Why Are People Still Using SMS?
With so much data and so many apps, why are people still using SMS? Here’s 3 good reasons.
I still remember when SMS messaging first appeared in New Zealand in the early 90’s. Back then, I wasn’t convinced. Short Message Service? 160 characters? I didn’t think it would catch on and I’m not sure the telcos at the time were any less sceptical.
Fast forward almost 25 years and we’re sending 20 billion TXTs per day and it’s hard to imagine life without this ubiquitous tool.
Over the last few years though, we’ve seen explosive growth in smartphone penetration, [reference to other article]. This has enabled Mobile Instant Messaging (MIM) apps such as Facebook Messenger, iMessage and WhatsApp to become real alternatives to SMS.
So is SMS dead? No. Here’s why.
SMS is platform independent
Despite what you hear from Apple and Android, the smartphone OS war isn’t over. And hard as it is to imagine in my house where everyone has a smartphone, that’s not universally the case.
Neilsen studies suggest that a third of US users don’t use a smartphone, this gets even higher in the older age brackets, with 54% of 65+ year olds on legacy handsets. Time Magazine also estimates that 29% of adult americans don’t use a smartphone as their primary phone.
With app driven messaging, to guarantee that your message is received and readable you must have internet connectivity and use the same app at both ends. WhatsApp will only talk to WhatsApp, iMessage will only talk to iMessage. Even if apps that will talk to multiple messaging providers are developed, they’re no good to that 29% that doesn’t have a smartphone or anyone without reliable internet.
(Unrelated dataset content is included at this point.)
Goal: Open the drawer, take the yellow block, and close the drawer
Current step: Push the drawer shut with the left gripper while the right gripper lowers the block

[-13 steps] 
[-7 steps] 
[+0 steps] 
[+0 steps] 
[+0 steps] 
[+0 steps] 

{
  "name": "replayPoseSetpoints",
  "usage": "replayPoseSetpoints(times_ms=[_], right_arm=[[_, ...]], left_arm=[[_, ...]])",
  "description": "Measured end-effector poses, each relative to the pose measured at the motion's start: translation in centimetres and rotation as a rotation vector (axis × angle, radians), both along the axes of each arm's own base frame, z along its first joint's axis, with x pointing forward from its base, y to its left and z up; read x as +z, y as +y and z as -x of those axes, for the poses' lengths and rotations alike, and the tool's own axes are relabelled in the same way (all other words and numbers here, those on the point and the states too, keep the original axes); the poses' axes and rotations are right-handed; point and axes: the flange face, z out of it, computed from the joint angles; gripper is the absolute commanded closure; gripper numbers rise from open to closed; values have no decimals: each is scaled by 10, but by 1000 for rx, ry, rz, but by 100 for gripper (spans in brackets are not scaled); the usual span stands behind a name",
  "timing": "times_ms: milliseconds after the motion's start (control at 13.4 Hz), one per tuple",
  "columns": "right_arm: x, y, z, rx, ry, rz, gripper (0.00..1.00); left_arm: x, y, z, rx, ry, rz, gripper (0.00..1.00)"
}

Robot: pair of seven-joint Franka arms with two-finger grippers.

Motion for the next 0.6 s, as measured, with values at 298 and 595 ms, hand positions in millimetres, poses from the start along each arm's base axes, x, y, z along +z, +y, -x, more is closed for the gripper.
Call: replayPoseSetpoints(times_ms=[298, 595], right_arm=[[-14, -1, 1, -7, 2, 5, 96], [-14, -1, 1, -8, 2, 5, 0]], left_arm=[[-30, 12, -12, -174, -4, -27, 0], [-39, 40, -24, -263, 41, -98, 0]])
SMS is available as long as you have a mobile phone and service plan. This makes its global reach soar as there are no pre-existing connections required, such as accepting friend requests or requiring two parties to download the same app.
The only 100% surefire way to ensure that your message is delivered is to use a messaging protocol that 100% of phones understand. That’s SMS – and only SMS.